▸ Input data:
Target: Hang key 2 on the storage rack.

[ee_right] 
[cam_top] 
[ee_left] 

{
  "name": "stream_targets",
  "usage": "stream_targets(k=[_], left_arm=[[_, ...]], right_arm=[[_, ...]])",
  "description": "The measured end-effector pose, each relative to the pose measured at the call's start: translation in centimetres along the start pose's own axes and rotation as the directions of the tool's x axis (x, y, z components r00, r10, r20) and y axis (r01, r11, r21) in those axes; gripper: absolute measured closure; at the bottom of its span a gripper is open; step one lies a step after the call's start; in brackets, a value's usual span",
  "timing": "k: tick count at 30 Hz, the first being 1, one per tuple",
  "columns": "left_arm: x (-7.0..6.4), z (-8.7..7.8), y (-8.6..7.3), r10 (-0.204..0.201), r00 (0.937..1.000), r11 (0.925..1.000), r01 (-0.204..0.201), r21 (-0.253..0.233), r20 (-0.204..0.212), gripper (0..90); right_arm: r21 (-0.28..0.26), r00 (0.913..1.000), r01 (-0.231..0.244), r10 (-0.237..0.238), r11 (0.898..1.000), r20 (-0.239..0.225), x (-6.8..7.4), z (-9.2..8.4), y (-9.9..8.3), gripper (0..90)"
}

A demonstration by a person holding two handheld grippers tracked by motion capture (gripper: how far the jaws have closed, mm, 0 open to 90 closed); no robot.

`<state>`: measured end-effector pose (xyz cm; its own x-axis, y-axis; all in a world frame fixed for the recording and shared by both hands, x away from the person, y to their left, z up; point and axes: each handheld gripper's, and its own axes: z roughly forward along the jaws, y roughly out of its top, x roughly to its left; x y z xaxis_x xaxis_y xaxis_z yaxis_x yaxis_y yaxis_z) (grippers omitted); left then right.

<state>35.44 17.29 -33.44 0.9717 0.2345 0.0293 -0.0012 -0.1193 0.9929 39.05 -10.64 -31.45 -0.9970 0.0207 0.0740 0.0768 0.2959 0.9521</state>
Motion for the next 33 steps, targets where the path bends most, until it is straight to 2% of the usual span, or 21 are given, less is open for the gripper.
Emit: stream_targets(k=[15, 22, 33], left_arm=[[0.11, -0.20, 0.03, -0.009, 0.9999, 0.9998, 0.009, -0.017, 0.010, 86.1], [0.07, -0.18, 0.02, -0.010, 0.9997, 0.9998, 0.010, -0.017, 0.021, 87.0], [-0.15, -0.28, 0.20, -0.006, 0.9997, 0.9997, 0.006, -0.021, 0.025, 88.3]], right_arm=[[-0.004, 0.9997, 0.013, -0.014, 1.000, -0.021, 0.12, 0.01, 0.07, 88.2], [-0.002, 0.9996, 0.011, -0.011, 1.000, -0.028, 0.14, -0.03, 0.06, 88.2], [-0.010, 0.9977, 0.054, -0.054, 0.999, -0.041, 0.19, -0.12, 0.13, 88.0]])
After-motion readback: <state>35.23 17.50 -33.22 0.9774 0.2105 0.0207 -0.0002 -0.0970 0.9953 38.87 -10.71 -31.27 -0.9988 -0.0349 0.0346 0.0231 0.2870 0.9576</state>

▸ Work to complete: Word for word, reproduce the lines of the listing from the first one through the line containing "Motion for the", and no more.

▸ Answer below:
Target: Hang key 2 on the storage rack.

[ee_right] 
[cam_top] 
[ee_left] 

{
  "name": "stream_targets",
  "usage": "stream_targets(k=[_], left_arm=[[_, ...]], right_arm=[[_, ...]])",
  "description": "The measured end-effector pose, each relative to the pose measured at the call's start: translation in centimetres along the start pose's own axes and rotation as the directions of the tool's x axis (x, y, z components r00, r10, r20) and y axis (r01, r11, r21) in those axes; gripper: absolute measured closure; at the bottom of its span a gripper is open; step one lies a step after the call's start; in brackets, a value's usual span",
  "timing": "k: tick count at 30 Hz, the first being 1, one per tuple",
  "columns": "left_arm: x (-7.0..6.4), z (-8.7..7.8), y (-8.6..7.3), r10 (-0.204..0.201), r00 (0.937..1.000), r11 (0.925..1.000), r01 (-0.204..0.201), r21 (-0.253..0.233), r20 (-0.204..0.212), gripper (0..90); right_arm: r21 (-0.28..0.26), r00 (0.913..1.000), r01 (-0.231..0.244), r10 (-0.237..0.238), r11 (0.898..1.000), r20 (-0.239..0.225), x (-6.8..7.4), z (-9.2..8.4), y (-9.9..8.3), gripper (0..90)"
}

A demonstration by a person holding two handheld grippers tracked by motion capture (gripper: how far the jaws have closed, mm, 0 open to 90 closed); no robot.

`<state>`: measured end-effector pose (xyz cm; its own x-axis, y-axis; all in a world frame fixed for the recording and shared by both hands, x away from the person, y to their left, z up; point and axes: each handheld gripper's, and its own axes: z roughly forward along the jaws, y roughly out of its top, x roughly to its left; x y z xaxis_x xaxis_y xaxis_z yaxis_x yaxis_y yaxis_z) (grippers omitted); left then right.

<state>35.44 17.29 -33.44 0.9717 0.2345 0.0293 -0.0012 -0.1193 0.9929 39.05 -10.64 -31.45 -0.9970 0.0207 0.0740 0.0768 0.2959 0.9521</state>
Motion for the next 33 steps, targets where the path bends most, until it is straight to 2% of the usual span, or 21 are given, less is open for the gripper.

The exercise calls for nothing more than this answer.